#### Prompt
Where a line of the data below has the string "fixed", copy that line.

[[ Available data open ]]

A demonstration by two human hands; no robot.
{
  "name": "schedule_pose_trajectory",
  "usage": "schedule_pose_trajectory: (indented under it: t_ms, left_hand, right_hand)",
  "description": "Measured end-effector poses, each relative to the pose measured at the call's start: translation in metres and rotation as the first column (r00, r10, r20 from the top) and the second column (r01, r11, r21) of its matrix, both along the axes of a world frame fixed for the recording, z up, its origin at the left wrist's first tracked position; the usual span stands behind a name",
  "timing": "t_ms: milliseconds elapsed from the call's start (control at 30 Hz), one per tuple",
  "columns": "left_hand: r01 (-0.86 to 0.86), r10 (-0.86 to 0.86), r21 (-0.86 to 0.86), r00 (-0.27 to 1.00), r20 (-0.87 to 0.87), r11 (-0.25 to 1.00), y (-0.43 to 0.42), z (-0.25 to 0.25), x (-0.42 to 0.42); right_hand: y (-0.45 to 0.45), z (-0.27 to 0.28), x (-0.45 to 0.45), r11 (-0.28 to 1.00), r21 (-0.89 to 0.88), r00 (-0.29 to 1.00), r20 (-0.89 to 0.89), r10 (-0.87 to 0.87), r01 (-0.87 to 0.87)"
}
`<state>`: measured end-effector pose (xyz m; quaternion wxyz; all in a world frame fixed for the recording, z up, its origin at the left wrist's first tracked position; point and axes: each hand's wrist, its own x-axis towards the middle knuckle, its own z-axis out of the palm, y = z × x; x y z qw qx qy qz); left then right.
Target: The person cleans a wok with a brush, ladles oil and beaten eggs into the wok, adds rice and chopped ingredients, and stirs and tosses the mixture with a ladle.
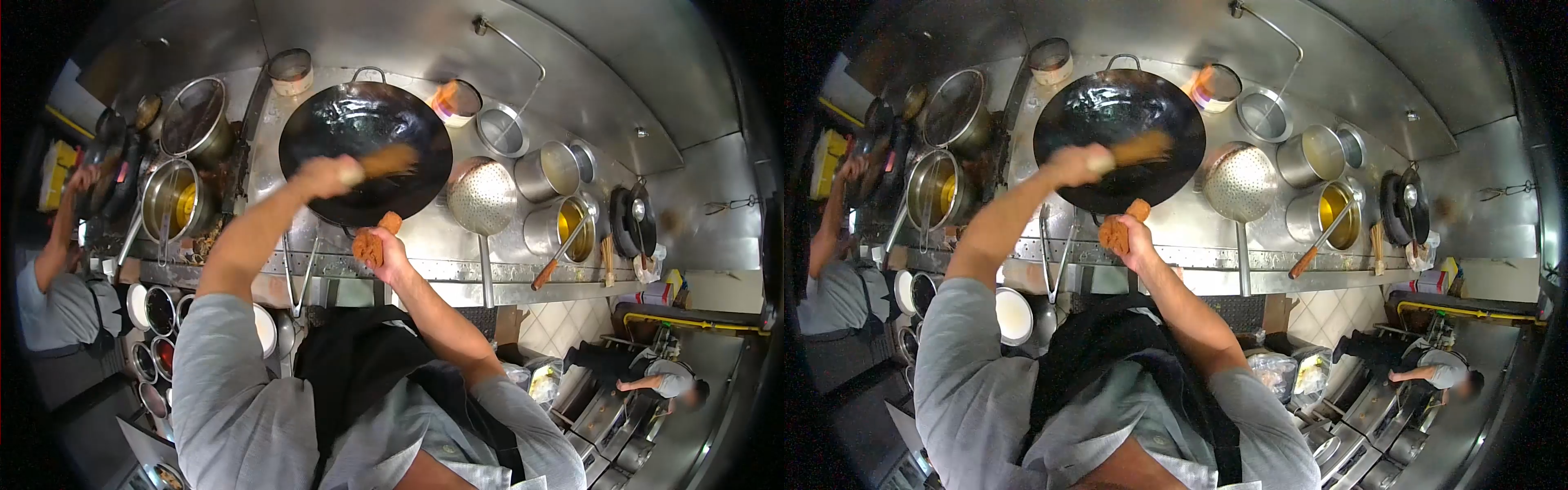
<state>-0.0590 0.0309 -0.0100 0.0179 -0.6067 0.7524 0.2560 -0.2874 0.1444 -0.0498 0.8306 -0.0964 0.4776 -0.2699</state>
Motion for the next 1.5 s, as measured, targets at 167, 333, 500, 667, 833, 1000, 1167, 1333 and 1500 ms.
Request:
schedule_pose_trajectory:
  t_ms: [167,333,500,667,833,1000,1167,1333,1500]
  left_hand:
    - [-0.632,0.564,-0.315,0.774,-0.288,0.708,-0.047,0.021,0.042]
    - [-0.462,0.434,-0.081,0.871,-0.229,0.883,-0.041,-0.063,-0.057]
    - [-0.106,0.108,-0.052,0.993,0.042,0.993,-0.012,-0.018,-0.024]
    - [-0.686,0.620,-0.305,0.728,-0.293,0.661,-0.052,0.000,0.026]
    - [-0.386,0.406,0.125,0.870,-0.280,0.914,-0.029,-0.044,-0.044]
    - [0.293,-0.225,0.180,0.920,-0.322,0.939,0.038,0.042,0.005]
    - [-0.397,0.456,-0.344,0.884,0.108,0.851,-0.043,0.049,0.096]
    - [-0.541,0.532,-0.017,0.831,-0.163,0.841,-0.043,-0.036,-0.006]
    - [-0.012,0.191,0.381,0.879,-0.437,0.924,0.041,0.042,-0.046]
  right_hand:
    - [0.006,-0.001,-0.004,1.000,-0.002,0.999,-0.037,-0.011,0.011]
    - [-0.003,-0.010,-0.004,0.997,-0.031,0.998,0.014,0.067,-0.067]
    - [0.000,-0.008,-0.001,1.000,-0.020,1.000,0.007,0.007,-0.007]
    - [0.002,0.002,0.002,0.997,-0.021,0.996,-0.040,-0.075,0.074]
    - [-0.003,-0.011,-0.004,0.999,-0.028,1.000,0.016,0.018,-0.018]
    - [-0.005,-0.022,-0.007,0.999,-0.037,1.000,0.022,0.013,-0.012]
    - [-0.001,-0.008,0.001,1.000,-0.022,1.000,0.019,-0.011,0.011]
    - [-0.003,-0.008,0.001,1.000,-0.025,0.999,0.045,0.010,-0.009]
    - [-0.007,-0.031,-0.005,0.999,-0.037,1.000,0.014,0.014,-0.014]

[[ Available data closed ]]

#### Final answer
  "description": "Measured end-effector poses, each relative to the pose measured at the call's start: translation in metres and rotation as the first column (r00, r10, r20 from the top) and the second column (r01, r11, r21) of its matrix, both along the axes of a world frame fixed for the recording, z up, its origin at the left wrist's first tracked position; the usual span stands behind a name",
`<state>`: measured end-effector pose (xyz m; quaternion wxyz; all in a world frame fixed for the recording, z up, its origin at the left wrist's first tracked position; point and axes: each hand's wrist, its own x-axis towards the middle knuckle, its own z-axis out of the palm, y = z × x; x y z qw qx qy qz); left then right.

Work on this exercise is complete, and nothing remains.